Prospek perbankan syariah di Timur Tengah, khususnya di GCC, akan tetap positif meskipun kualitas pertumbuhan masih di bawah tekanan. Diharapkan lebih banyak perbankan syariah yang mulai melakukan introspeksi model bisnisnya, terutama dalam hal pelayanan dan peningkatan infrastruktur. Kedua hal di atas merupakan kendala global yang dialami perbankan syariah dalam pengembangan bisnisnya.
Qatar merupakan pasar syariah yang pertumbuhannya paling cepat. Aset perbankan syariah di Qatar tumbuh lebih dari 23 persen di sepanjang 2012.
Aset perbankan syariah global di akhir tahun lalu telah menembus 1,55 triliun dolar AS. Dua tahun ke depan diperkirakan akan mencapai 2 triliun dolar apabila pertumbuhannya tetap stabil.
Dibandingkan dengan perbankan konvensional, perbankan syariah berada dalam posisi yang dirugikan dalam hal teknollogi perbankan. Pasalnya semua sistem komputer dan teknologi yang ada dalam perbankan saat ini telah didesain untuk perbankan konvensional. Sedangkan regulasi menuntut perbankan syariah menerapkan sistem teknologi yang serupa dan terstadardisasi. Hal ini menjadi pemicu pelemahan pertumbuhan aset perbankan syariah, baik di wilayah GCC maupun secara global.
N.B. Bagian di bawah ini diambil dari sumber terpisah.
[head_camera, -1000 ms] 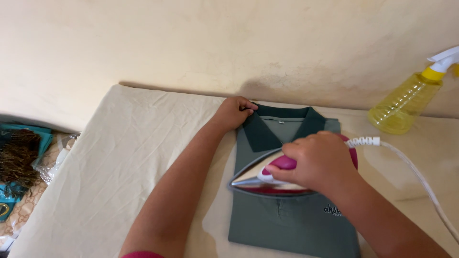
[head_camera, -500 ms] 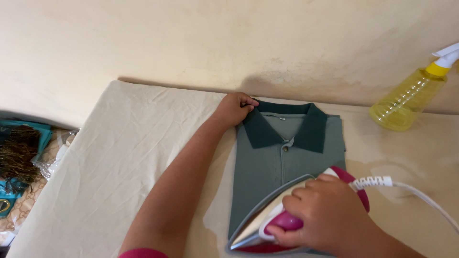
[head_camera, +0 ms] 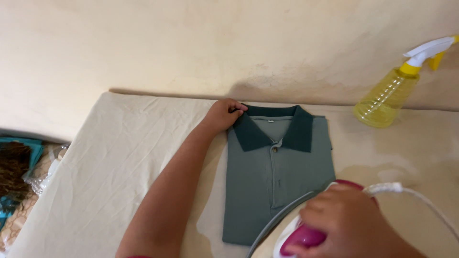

"Ketidakmampuan bank syariah untuk menghasilkan data akurat harus menjadi perhatian serius bagi manajemen, dewan, serta regulator," ujar Nazim.
Pencarian dan analisis data masih menggunakan cara yang sangat sederhana. Informasi yang tersedia belum diterjemahkan ke dalam keunggulan yang kompetitif.